Return the run of lines below that opens with the line containing "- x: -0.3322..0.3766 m" and closes with the line containing "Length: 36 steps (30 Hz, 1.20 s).", keeping each one exact.

──────── GIVEN INFORMATION ────────

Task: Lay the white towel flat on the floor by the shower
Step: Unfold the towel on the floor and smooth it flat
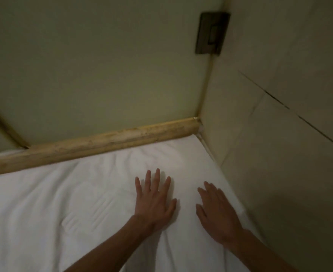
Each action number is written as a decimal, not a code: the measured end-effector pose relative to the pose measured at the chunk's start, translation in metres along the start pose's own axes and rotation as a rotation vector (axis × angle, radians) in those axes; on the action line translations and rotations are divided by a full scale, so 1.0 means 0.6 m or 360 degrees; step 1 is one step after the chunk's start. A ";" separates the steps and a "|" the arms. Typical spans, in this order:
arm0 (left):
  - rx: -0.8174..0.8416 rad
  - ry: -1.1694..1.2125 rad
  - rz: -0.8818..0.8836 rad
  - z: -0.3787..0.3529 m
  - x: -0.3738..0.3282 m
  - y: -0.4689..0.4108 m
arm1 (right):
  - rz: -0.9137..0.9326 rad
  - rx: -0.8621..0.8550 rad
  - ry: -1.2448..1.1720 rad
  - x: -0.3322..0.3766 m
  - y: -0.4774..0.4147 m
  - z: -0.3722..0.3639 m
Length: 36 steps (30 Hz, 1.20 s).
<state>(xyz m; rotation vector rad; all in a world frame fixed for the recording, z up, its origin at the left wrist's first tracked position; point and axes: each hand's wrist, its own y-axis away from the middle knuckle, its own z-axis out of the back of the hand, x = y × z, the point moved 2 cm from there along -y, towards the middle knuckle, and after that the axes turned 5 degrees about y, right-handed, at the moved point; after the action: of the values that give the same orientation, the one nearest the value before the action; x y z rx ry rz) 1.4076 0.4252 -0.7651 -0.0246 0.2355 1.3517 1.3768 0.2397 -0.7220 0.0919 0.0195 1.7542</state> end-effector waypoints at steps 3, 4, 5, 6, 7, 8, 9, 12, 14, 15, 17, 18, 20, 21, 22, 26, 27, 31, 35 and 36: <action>0.0048 0.0013 -0.0019 -0.012 0.010 -0.027 | 0.0030 0.0126 -0.0011 -0.007 -0.101 -0.013; 0.0050 0.0029 -0.0024 -0.018 0.010 -0.030 | 0.0021 0.0182 -0.0024 -0.011 -0.130 -0.022; 0.0044 0.0054 -0.0017 -0.023 0.010 -0.030 | 0.0010 0.0218 -0.0015 -0.013 -0.156 -0.027; 0.0024 0.0078 -0.0009 -0.025 0.010 -0.028 | 0.0004 0.0234 -0.0015 -0.014 -0.179 -0.030; 0.0005 0.0094 -0.0004 -0.024 0.009 -0.027 | -0.0009 0.0254 -0.0031 -0.015 -0.198 -0.033; 0.0006 0.0106 -0.0003 -0.021 0.008 -0.025 | -0.0013 0.0279 -0.0030 -0.017 -0.216 -0.035; 0.0009 0.0106 -0.0016 -0.019 0.006 -0.022 | -0.0017 0.0308 -0.0022 -0.019 -0.231 -0.040; -0.0029 0.0068 -0.0043 -0.018 0.004 -0.022 | -0.0025 0.0384 -0.0025 -0.022 -0.269 -0.049; -0.0027 0.0103 -0.0041 -0.019 0.007 -0.024 | 0.0000 0.0374 -0.0033 -0.021 -0.292 -0.051; -0.0034 0.0124 -0.0044 -0.020 0.008 -0.025 | 0.0014 0.0362 -0.0029 -0.021 -0.303 -0.050; -0.0053 0.0142 -0.0044 -0.024 0.011 -0.025 | 0.0015 0.0349 -0.0019 -0.022 -0.319 -0.049; -0.0049 0.0139 -0.0039 -0.025 0.012 -0.025 | 0.0008 0.0349 -0.0015 -0.024 -0.326 -0.050; -0.0028 0.0139 -0.0032 -0.025 0.013 -0.027 | 0.0003 0.0360 -0.0007 -0.029 -0.336 -0.054; -0.0023 0.0147 -0.0031 -0.025 0.013 -0.027 | 0.0004 0.0367 -0.0003 -0.032 -0.339 -0.057; -0.0026 0.0151 -0.0033 -0.025 0.012 -0.027 | 0.0004 0.0368 0.0000 -0.033 -0.342 -0.060; -0.0034 0.0115 -0.0044 -0.028 0.014 -0.028 | -0.0022 0.0318 0.0011 -0.034 -0.345 -0.072; -0.0032 0.0115 -0.0041 -0.029 0.014 -0.028 | -0.0040 0.0306 0.0016 -0.034 -0.347 -0.075; -0.0028 0.0143 -0.0048 -0.031 0.013 -0.028 | -0.0131 0.0289 0.0037 -0.035 -0.356 -0.074; -0.0028 0.0142 -0.0042 -0.030 0.013 -0.028 | -0.0113 0.0226 0.0067 -0.027 -0.357 -0.070; -0.0029 0.0146 -0.0043 -0.030 0.013 -0.028 | -0.0102 0.0213 0.0087 -0.028 -0.357 -0.071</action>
<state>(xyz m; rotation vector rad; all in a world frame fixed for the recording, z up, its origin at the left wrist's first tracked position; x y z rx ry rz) 1.4225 0.4266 -0.7862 -0.1052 0.2992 1.3274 1.5866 0.2643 -0.7790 0.1395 0.1780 1.6902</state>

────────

COMPLETED EXERCISE:
  - x: -0.3322..0.3766 m
  - y: -0.4774..0.4147 m
  - z: -0.3722..0.3639 m
Length: 36 steps (30 Hz, 1.20 s).

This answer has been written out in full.